El éxito chino en materia exportadora es razón suficiente para dejar de evadir este tema; de todos es conocido que parte del éxito chino en materia de generación exportadora está relacionado con su política cambiaria. La subvaluación del Yuan ha incidido positivamente en la competitividad nominal de las exportaciones chinas. En la medida que el comprador extranjero recibe más Yuanes por Dólar, más barata le resulta la producción china frente a a la de otros países. En nuestro caso, en la medida que sube el tipo de cambio, más baratas resultan las exportaciones guatemaltecas a los compradores internacionales que utilizan divisas fuertes en sus operaciones. Aunque no existe hoy una discusión sobre la política cambiaria en Guatemala, la discusión en torno a la Ley de Inversión y Empleo sirve de marco perfecto para abordar otros temas que también podrían ayudar a crear empleo e inversión.

 

 A nivel teórico y empírico existe considerable evidencia que muestra la relación positiva entre la devaluación de una moneda y el crecimiento de sus exportaciones, la mejora en la rentabilidad de los negocios orientados hacia el exterior y el crecimiento económico. Otro tipo de evidencia apunta hacia el efecto positivo que un tipo de cambio subvaluado tiene sobre los ahorros, la inversión, la productividad y la innovación en un país. Dada esta evidencia sería importante introducir dentro del debate actual el papel que el tipo de cambio podría jugar para fortalecer la posición competitiva del país y fomentar el empleo, la inversión y la productividad del país. Aunque la estabilidad en los precios, tasas de interés, tipo de cambio y el control sobre el déficit fiscal y el endeudamiento son sumamente importantes para el desarrollo del país, no pueden negarse los efectos sobre la estructura productiva de la marcada estabilidad cambiaria durante la última década.

 

Ahora se discute tan intensamente en torno los incentivos para generar inversión y empleo, sería importante ampliar los temas de debate y preguntarse si no es ya tiempo de un cambio en materia cambiaria. No todo debe y puede reducirse a impuestos y subsidios. La competitividad de una empresa depende, en última instancia, de la relación entre sus costos y sus precios de venta y la productividad con que utiliza los recursos productivos.
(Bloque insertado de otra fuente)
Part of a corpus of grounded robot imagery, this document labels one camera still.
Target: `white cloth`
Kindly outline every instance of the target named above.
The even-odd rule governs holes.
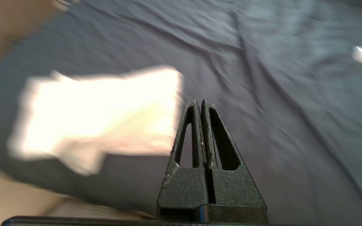
[[[105,153],[169,155],[181,80],[168,66],[115,77],[30,78],[7,146],[21,160],[56,157],[83,175],[98,173]]]

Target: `dark gray bedsheet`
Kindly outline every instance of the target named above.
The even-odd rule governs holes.
[[[11,159],[5,142],[29,76],[168,64],[185,76],[184,101],[206,98],[220,109],[271,223],[362,225],[356,45],[362,6],[342,1],[84,0],[0,63],[0,169],[91,202],[154,212],[166,157],[109,156],[101,174],[83,177],[57,160]]]

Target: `wrinkled fabric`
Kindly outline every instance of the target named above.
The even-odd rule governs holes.
[[[29,76],[167,64],[184,75],[185,102],[205,98],[219,108],[271,223],[362,225],[354,46],[362,46],[362,5],[347,1],[81,1],[0,63],[0,169],[91,202],[154,212],[166,157],[112,155],[86,178],[55,160],[13,160],[4,144]]]

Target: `beige surface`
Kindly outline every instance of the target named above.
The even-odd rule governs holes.
[[[0,58],[56,12],[51,0],[0,0]]]
[[[13,216],[40,216],[65,198],[59,194],[15,182],[0,172],[0,224]]]

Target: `bed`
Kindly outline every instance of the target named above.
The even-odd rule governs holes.
[[[205,98],[219,108],[271,223],[362,225],[354,46],[362,46],[362,4],[343,0],[83,0],[0,62],[0,169],[92,203],[154,213],[168,157],[110,155],[101,173],[81,176],[58,160],[12,159],[5,143],[29,76],[167,64],[184,75],[185,102]]]
La marcada estabilidad cambiaria, sumada a niveles de inflación nacionales por encima de los internacionales, aumentos en el salario mínimo y caídas en la productividad nacional, ha resultado en una lenta pero persistente sobrevaloración del tipo de cambio en Guatemala. Es decir, un tipo de cambio muy bajo, en donde cada vez hay que dar menos Quetzales a cambio de cada Dólar. Una situación que claramente beneficia a todo aquella actividad económica relacionada con la importación y producción de bienes para el mercado local, pero que limita la posibilidad de crecimiento de los productos y servicios que podrían comercializarse internacionalmente.